Options for Existing Portfolio and Future Deals

Matt V.
  • Investor
  • DeRuyter, NY
Posted

I am going to try and keep this post out of the weeds but there are a lot of parts. If anyone thinks I need to split it up into their respective forums(?), please let me know.

My father and I (I know, family partnerships...) have decided to launch head first into real estate investing after spending years doing our own thing. He's a master carpenter and project manager and I have spent the past couple years in land and tax lien investing as an employee. He has two properties, one in NY with $60K-70K market at 100% equity and one in CT valued at $300K-$325K with ~75% equity. I have one property in TX that's valued at $165K with just under 10% equity.
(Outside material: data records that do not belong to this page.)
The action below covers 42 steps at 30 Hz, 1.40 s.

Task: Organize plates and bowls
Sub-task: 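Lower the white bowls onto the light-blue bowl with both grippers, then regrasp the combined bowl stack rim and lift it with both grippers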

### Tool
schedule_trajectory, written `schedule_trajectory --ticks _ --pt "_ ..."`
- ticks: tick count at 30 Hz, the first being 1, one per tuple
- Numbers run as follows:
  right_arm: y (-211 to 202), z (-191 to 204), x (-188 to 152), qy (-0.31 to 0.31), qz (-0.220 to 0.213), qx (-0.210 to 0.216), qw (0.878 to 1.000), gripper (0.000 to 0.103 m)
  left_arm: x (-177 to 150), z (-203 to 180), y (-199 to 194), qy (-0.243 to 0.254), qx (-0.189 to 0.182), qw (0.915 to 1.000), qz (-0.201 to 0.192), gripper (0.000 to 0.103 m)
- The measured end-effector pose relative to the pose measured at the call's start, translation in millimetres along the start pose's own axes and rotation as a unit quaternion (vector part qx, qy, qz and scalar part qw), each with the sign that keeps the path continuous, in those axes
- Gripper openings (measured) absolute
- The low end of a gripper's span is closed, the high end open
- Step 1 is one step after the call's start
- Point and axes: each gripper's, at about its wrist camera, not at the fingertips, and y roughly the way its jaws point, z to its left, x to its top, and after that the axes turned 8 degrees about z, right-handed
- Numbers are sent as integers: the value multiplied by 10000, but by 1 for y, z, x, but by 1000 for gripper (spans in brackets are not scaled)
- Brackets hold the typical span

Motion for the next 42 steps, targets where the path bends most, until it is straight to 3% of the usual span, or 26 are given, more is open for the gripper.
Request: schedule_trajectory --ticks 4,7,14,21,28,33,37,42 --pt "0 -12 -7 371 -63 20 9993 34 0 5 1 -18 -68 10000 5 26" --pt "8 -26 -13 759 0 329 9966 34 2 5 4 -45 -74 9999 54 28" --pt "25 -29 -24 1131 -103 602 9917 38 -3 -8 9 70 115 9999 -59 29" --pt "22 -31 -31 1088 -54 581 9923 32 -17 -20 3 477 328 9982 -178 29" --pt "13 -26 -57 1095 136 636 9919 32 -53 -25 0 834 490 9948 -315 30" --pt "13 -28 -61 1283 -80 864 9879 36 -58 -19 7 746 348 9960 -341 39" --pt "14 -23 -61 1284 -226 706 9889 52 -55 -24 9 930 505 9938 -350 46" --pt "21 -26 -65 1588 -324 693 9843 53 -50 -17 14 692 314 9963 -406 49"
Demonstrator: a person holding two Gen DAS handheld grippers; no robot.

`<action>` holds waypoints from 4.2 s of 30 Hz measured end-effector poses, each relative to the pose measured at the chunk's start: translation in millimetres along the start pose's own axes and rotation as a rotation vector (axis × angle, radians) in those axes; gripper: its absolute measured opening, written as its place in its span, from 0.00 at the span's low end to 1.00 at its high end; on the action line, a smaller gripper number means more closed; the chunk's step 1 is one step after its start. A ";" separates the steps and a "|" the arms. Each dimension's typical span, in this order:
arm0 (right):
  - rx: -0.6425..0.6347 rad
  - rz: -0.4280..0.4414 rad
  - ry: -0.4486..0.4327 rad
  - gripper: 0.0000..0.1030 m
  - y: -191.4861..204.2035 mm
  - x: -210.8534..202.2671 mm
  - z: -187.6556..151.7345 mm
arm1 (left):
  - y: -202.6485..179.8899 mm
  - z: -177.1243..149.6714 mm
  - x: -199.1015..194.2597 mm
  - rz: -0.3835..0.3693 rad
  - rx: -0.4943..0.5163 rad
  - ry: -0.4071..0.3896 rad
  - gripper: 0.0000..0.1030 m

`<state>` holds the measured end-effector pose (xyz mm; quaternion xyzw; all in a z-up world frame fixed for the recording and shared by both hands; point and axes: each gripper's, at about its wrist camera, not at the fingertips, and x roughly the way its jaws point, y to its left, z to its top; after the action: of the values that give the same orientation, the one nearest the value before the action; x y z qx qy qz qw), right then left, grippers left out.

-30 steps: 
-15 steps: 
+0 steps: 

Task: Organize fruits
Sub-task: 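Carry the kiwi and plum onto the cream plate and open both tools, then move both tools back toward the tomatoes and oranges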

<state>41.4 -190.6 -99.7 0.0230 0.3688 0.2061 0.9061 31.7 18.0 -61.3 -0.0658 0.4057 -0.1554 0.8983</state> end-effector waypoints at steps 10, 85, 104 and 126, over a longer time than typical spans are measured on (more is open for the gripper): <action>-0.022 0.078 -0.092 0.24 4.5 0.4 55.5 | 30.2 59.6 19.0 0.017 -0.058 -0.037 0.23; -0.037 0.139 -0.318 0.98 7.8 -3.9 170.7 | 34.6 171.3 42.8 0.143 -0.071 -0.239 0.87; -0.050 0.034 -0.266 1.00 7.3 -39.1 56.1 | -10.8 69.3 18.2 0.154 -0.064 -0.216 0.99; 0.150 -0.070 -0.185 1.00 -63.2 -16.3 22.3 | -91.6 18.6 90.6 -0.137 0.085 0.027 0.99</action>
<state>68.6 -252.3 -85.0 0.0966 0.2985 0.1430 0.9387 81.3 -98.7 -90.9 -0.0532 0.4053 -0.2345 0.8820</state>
The CT and TX properties are both rentals with low vacancy rates with positive cash flow. The TX property is financed with a VA loan.

One of the first orders of business is that I need to relocate back to the east coast. I have identified a Homepath home where I grew up that is very attractive on the numbers side ($95K buy, $35K rehab, $225K ARV) that I would like to jump on. I would owner occupy and there is a small apartment attached that would rent to a local college student for ~$400/mo. Side note, my Dad actually worked on this house back when I was a kid and he was doing renovations and SF construction in the area so just a tidbit of nostalgia. I am looking at 203K loans as an option but wondering if there are other options I should examine that make this a better deal. We don't have any friends or family for owner-occupied to pull from and I can't afford a 30% down with a private or hard money lender.

Second, my Dad found an REO property that we feel would be a good starting point for another buy and hold. Currently being offered at $55K, $30K in rehab with an ARV of $150K and monthly rental potential of $900-$1000. Using the BP calculator it would cash flow ~$200/mo. We were thinking of 30% down using the current CT house HELOC and then use a friend investor to carry 70% purchase plus rehab. Once the rehab was complete we'd go for a conventional refi however not sure how to handle that if we are both working full time flipping or wholesaling other properties. I know, we're asking a lot here :-/

What I am looking for is a little guidance/advice on how some of the more seasoned BP members might handle these two potential properties given our current circumstances/portfolio. We are reading everything possible and spending countless hours on BP educating ourselves but nothing beats experience. Any suggestions/critiques are greatly appreciated.

Thanks in advance!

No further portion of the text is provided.